Stored data –
──────────
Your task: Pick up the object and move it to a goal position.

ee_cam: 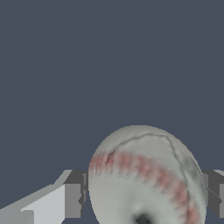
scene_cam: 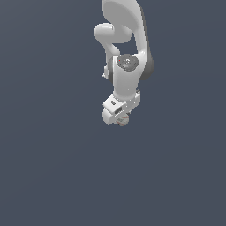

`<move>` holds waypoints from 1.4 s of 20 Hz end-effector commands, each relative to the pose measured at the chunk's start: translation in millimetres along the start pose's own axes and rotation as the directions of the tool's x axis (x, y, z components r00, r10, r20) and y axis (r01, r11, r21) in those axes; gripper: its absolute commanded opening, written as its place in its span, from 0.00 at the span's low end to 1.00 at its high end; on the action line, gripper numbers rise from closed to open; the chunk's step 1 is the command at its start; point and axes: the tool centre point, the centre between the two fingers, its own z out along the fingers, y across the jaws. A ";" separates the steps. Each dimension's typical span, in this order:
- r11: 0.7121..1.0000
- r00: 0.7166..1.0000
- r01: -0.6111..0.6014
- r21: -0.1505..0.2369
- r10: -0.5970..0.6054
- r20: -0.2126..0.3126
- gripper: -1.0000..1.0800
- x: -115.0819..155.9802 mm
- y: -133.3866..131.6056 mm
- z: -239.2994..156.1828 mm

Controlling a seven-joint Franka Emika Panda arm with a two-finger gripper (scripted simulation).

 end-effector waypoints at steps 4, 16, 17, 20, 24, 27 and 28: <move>1.000 1.000 0.001 0.000 -0.001 -0.002 0.00 8.5 27.7 -51.8; 1.000 1.000 0.001 -0.001 -0.001 -0.001 0.00 25.6 82.1 -148.4; 1.000 1.000 0.001 -0.001 -0.001 -0.001 0.00 26.8 85.9 -154.9; 1.000 1.000 0.000 -0.001 0.000 -0.001 0.00 30.3 96.6 -173.2; 1.000 1.000 0.000 -0.001 0.000 -0.001 0.00 34.7 109.4 -195.1; 1.000 1.000 0.000 -0.001 0.000 -0.001 0.00 37.8 118.2 -209.8; 1.000 1.000 0.000 -0.001 0.000 -0.001 0.00 38.8 120.9 -214.4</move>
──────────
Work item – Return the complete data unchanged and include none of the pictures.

Task result –
Your task: Pick up the object and move it to a goal position.

ee_cam: 
scene_cam: 

`<move>` holds waypoints from 1.4 s of 20 Hz end-effector commands, each relative to the pose measured at the chunk's start: translation in millimetres along the start pose's own axes and rotation as the directions of the tool's x axis (x, y, z components r00, r10, r20) and y axis (r01, r11, r21) in those axes; gripper: its absolute commanded opening, written as its place in its span, from 0.00 at the span's low end to 1.00 at its high end; on the action line, gripper numbers rise from closed to open; the chunk's step 1 is the command at its start; point and axes: the tool centre point, the centre between the two fingers, its own z out along the fingers, y across the jaws. A ";" separates the steps. Each dimension's typical span, in this order:
- r11: 0.7121..1.0000
- r00: 0.7166..1.0000
- r01: -0.6111..0.6014
- r21: -0.1505..0.2369
- r10: -0.5970..0.6054
- r20: -0.2126..0.3126
- gripper: -1.0000..1.0800
- x: -115.0819..155.9802 mm
- y: -133.3866..131.6056 mm
- z: -239.2994..156.1828 mm

Controlling a seven-joint Franka Emika Panda arm with a two-finger gripper (scripted simulation).

 end-effector waypoints at steps 4, 16, 17, 20, 24, 27 and 28: <move>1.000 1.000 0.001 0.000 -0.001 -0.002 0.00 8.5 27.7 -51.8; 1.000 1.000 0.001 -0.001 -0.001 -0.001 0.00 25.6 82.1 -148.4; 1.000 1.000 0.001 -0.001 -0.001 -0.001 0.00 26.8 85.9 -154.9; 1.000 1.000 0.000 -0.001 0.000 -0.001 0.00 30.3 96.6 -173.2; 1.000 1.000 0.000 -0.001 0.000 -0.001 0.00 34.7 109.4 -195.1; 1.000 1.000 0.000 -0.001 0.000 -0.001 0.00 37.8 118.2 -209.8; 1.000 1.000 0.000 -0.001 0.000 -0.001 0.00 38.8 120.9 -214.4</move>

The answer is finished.